* Assignment *
Search term "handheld": copy each line of the data containing it.

Saved entries:
============
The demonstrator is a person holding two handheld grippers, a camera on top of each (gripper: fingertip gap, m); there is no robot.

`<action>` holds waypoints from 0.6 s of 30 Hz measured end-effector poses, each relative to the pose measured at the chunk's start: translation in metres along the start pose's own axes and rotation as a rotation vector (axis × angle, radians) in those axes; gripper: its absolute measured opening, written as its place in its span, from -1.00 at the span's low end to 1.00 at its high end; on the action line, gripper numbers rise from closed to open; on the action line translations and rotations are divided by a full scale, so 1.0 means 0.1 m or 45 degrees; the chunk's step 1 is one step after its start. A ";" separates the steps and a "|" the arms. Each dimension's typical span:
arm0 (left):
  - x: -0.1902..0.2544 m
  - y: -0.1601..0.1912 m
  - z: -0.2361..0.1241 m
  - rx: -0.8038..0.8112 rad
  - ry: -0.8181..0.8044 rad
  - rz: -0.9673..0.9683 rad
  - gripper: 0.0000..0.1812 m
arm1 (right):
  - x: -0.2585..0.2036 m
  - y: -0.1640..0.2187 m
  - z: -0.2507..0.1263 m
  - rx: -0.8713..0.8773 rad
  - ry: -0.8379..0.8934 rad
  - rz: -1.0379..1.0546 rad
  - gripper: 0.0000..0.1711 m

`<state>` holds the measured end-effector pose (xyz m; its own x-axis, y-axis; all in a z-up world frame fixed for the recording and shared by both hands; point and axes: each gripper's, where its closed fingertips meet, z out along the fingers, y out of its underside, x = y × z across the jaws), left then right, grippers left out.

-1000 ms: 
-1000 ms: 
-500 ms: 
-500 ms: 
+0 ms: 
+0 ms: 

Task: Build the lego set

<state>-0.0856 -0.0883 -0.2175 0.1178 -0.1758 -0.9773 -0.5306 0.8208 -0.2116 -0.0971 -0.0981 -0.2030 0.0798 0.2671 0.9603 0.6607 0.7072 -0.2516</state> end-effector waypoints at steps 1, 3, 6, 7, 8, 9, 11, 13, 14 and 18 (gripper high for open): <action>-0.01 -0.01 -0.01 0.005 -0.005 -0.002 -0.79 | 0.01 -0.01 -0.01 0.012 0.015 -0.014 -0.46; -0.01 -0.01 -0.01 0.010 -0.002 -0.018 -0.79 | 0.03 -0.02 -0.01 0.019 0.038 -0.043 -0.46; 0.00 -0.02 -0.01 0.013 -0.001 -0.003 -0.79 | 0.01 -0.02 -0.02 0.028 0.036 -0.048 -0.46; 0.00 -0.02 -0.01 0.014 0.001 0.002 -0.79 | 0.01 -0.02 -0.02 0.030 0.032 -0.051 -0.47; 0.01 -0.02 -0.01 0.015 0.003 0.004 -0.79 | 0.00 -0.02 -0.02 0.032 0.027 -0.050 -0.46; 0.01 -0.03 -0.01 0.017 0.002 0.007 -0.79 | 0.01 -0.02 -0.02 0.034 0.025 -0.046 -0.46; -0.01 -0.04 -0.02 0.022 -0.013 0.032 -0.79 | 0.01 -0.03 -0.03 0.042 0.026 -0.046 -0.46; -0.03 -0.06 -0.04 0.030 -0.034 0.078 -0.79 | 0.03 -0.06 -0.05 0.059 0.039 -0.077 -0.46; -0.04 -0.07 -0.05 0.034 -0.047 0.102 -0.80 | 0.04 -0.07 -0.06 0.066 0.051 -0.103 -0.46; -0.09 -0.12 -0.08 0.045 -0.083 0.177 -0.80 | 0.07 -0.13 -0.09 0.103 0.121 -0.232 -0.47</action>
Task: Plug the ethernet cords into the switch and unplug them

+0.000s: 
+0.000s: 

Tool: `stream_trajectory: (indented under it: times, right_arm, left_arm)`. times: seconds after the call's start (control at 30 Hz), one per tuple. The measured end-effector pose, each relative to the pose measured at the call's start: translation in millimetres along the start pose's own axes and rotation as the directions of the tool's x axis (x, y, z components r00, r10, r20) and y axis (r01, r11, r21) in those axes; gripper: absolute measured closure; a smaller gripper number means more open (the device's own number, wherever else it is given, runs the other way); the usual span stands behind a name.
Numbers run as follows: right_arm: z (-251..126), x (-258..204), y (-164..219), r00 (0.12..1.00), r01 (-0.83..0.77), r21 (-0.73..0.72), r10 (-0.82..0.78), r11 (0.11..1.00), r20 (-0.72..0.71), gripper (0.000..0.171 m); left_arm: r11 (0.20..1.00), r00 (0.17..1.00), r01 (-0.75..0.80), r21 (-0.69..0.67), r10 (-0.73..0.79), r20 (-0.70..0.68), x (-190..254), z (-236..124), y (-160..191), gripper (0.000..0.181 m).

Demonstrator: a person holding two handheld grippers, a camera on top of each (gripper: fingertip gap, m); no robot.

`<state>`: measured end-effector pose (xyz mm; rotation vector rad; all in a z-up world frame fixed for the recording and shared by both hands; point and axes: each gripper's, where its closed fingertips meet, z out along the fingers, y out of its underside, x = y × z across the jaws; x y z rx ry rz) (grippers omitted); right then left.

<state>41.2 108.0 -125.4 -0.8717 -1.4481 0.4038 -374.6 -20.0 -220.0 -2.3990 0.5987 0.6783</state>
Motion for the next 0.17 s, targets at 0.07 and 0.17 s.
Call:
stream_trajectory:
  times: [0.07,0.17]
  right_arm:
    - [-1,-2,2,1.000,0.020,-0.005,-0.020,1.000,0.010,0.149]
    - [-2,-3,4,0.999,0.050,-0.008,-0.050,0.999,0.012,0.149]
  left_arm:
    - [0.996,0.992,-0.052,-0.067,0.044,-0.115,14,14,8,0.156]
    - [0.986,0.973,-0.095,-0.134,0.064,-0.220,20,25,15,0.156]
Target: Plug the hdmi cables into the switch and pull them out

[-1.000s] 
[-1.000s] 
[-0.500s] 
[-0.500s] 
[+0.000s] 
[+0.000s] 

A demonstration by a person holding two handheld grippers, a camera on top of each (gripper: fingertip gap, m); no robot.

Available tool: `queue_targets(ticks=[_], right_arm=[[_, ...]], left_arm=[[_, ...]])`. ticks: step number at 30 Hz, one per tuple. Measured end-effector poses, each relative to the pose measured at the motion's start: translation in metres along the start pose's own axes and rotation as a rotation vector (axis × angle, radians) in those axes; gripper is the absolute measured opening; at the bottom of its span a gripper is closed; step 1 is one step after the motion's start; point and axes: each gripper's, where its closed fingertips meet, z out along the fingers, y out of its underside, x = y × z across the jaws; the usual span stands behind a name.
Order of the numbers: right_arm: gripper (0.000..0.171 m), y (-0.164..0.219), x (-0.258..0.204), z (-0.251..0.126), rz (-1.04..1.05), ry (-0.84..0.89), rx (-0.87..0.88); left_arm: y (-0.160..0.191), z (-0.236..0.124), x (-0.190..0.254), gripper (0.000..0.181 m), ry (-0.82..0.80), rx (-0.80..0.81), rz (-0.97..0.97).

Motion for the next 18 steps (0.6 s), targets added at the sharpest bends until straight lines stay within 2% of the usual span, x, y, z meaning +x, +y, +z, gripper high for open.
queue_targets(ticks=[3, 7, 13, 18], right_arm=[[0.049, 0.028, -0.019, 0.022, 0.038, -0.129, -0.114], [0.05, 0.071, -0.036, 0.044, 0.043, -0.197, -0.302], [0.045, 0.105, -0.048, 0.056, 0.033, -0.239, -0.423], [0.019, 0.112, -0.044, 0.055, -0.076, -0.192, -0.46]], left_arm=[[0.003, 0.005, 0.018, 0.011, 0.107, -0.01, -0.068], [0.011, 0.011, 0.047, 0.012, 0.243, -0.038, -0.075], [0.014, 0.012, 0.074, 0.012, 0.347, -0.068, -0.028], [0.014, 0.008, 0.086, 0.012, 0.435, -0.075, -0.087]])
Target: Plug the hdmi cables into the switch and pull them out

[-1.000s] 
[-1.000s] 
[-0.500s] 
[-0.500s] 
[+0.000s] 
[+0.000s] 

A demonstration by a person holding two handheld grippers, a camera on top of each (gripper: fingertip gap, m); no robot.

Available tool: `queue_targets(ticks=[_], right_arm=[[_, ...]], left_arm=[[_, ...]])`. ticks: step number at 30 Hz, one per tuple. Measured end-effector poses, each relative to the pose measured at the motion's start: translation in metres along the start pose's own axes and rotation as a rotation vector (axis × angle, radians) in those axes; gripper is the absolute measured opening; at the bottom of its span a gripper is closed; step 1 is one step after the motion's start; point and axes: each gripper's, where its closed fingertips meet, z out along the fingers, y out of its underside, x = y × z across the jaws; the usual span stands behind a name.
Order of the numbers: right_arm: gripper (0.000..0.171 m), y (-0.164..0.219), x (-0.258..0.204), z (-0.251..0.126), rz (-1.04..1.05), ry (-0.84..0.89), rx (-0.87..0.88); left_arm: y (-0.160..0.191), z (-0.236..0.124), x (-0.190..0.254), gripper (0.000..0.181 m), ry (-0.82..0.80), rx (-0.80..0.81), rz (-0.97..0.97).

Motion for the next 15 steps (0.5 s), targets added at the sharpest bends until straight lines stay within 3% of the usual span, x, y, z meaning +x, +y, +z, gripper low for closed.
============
* Problem solution *
The demonstrator is a person holding two handheld grippers, a camera on top of each (gripper: fingertip gap, m); there is no robot.
Demonstrator: a person holding two handheld grippers, a camera on top of each (gripper: fingertip gap, m); no robot.
A demonstration by a person holding two handheld grippers, a camera on top of each (gripper: fingertip gap, m); no robot.
A demonstration by a person holding two handheld grippers, a camera on top of each (gripper: fingertip gap, m); no robot.

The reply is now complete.